一年前のアナイナが平然と町を出たのは、頼れるスキルがあったわけじゃない(未成年だからスキル自体ない)。単にぼくの傍に居ればぼくが何とかしてくれると根拠のない自信があったからだ。その時、アナイナは確かに、ぼくのスキルが「まちづくり・Lv.1」と知っていた。凶獣や魔獣なのにぼくなら自分を何とかしてくれる、という、本当に根っこのない自信。
そんなものをいつまでも持たれても、困るんだ。マジで。
エアヴァクセンを出て来た時に追い返せればよかったんだろうけど。
精霊神の意図と偶然と幸運が重なって、町を創ってしまってからは、成り行きでアナイナを置きっぱなしにしていた。
誰かに頼んで、アナイナが寝ている間にでもエアヴァクセンに帰せれば……そうすれば、もうアナイナにはぼくを追いかけてくる術はなかったはずだ。
アナイナが可愛くて、傍に置いたぼくが悪い。
しかも、もうエアヴァクセンには帰せない。
アナイナが聖女だってことは知れ渡っている。町を出れば、すぐにでも聖女を求める町の連中が押し寄せる。乱暴な手段を使ってでも、という町もあるだろう。
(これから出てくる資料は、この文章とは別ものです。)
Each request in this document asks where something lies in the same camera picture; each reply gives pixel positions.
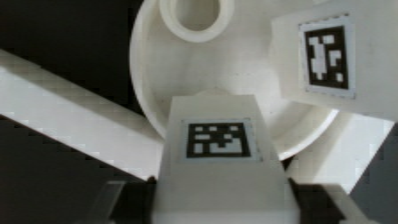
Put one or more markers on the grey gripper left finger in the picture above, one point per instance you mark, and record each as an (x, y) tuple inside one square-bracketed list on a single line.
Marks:
[(123, 203)]

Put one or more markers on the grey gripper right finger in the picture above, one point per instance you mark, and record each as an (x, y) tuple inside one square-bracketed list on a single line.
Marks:
[(328, 206)]

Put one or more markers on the white stool leg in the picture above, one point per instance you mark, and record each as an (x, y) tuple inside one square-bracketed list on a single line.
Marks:
[(337, 56), (223, 184)]

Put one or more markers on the white round stool seat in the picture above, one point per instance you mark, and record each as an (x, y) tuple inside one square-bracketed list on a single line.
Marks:
[(182, 68)]

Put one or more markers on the white right fence piece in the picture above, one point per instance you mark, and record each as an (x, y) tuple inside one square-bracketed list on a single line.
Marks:
[(335, 159)]

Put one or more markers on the white front fence bar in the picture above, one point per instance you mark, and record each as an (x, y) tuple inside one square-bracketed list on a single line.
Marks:
[(77, 117)]

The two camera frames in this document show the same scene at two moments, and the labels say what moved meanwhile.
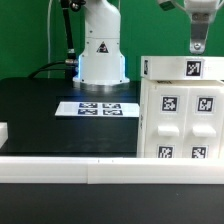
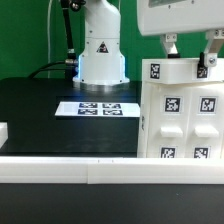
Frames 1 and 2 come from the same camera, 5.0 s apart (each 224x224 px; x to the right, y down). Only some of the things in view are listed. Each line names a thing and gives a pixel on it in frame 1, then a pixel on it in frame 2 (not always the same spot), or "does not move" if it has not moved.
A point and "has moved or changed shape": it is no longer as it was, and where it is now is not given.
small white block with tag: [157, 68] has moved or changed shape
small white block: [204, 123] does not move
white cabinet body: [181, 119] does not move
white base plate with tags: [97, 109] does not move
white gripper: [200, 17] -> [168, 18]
アナイナは自分がそんな存在だってこと、これっぽっちも理解してない。
聖女であることを告げた時、その時は確かに分かって、神殿に永遠に閉じ込められる運命を受け入れたような顔をしていたけど、ぼくが精霊神の分霊……精霊神の力を使えると知ってしまって、「お兄ちゃん一番信仰」に磨きがかかってしまった。
ぼくが精霊神なら、この大陸でぼくに出来ないことは何もないと思ってしまったのだ。
あいつは聖女だから、ある程度神の力は感じ取れる。だからいらん確信を持ってしまった。「お兄ちゃんが一番」で間違いないと思ってしまった。
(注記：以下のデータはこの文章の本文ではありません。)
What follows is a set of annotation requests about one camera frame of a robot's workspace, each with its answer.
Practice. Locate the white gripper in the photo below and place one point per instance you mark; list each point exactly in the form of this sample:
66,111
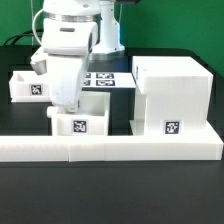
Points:
66,76

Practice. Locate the white front drawer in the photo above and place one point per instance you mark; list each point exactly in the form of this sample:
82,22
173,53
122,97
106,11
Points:
92,117

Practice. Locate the white drawer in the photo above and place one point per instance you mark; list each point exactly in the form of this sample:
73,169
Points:
92,117
27,86

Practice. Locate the white drawer cabinet box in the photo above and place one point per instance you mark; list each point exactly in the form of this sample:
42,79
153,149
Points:
172,95

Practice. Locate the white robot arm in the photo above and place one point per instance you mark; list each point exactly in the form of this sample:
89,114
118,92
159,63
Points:
74,31

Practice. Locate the white rear drawer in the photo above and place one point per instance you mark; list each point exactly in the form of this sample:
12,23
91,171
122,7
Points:
27,86

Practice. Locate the white marker tag sheet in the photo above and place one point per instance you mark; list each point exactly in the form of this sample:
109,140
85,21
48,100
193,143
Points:
109,80

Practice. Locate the white L-shaped fence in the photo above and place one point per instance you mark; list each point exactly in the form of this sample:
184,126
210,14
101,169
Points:
204,145
一番なのは精霊神そのものしかないだろうが。ぼくは精霊神の一割でしかないんだぞ。
だけど、自分からお兄ちゃんを取り上げた精霊神への信仰を失って、精霊神の力を持ったお兄ちゃんに切り替えてしまったアナイナが精霊神の聖女に戻ることはないだろう。
となると、あいつはどうなるか。
む~ん。
難しい顔をしているぼくに気付いたんだろう。アパルは一度外に出て、よく冷えた水を持ってきてくれた。
「ありがとう」
グイっと飲み干す。
「今日の仕事はどうする?」
「一週間であの野郎が書いた書類全部持ってきて」
「ああ」
アパルもぼくに気付かなかったことを悪く思ってるんだろう。頷いて、書類を集めに出て行った。ぼくも町長の部屋に向かう。
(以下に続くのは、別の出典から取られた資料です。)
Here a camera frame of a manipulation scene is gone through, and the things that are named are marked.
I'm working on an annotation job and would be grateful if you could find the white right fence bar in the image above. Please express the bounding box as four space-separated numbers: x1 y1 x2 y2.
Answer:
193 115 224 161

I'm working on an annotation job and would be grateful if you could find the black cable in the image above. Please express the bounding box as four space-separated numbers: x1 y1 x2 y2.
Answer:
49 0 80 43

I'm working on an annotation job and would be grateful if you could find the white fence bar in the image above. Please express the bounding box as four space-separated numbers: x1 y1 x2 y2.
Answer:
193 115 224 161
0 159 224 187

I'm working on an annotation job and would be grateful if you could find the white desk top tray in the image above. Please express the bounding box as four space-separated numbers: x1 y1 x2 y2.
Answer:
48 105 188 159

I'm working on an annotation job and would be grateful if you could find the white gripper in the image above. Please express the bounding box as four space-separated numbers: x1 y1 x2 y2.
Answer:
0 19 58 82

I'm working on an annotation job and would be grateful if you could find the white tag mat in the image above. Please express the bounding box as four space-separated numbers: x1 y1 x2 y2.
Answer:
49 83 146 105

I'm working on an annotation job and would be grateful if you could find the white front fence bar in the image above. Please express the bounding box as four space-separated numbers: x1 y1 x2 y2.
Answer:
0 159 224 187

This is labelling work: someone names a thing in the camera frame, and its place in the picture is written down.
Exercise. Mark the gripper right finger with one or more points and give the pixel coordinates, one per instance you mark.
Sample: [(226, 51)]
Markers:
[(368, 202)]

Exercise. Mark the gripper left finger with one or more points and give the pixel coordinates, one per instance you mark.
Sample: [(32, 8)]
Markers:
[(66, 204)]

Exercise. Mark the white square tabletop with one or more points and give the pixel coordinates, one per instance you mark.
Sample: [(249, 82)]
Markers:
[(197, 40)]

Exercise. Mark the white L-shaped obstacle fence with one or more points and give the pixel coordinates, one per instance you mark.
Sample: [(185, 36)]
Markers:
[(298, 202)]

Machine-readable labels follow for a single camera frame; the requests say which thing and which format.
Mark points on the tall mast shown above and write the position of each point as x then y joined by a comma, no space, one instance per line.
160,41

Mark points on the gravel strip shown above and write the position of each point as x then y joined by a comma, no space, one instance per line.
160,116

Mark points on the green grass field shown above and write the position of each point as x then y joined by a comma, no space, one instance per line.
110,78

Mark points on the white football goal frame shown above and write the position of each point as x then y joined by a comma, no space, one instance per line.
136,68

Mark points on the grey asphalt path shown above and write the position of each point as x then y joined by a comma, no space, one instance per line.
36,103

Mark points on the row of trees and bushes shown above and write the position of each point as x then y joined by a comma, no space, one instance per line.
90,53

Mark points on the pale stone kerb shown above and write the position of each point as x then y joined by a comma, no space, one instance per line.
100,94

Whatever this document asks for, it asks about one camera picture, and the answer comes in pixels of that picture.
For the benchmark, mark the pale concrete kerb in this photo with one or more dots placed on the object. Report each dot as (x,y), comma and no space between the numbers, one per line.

ドアを開けたぼくをサージュが見て、無言で頭を下げて書類をまとめる作業に戻った。
やっぱり、一週間ぼくと気付かなかったってのが効いてるんだろうなあ。
……二人を責める気はない。
ぼくが町長の仮面を使って誰の目にも立派な町長として振舞っていたのと同じく、精霊神がぼくの仮面でぼくになり切っていたら、余程の勘の持ち主か観察力の持ち主しか見抜けないだろう。ティーアが話してくれたけど、ティーアもエキャルの態度で疑問を持ったという。鳥の世話を日常的にしている鳥飼の目線があって初めてエキャルの意図を読み取れたんだ。
そのエキャルはいつもの止り木に止まって嬉しそうにしている。
「取り敢えず、決裁したのも含めて、これだけだ」
アパルが山と言っていい程大量の書類を持ってきた。
あの野郎、人がいないと思って勝手にやりやがって。
ドン、と置かれた書類の山を睨みつけ。
「さーあ。仕事、するかあ!」
大声を出すことで気合を入れて、ぼくはアパルが持ってきた大量の書類に取り掛かった。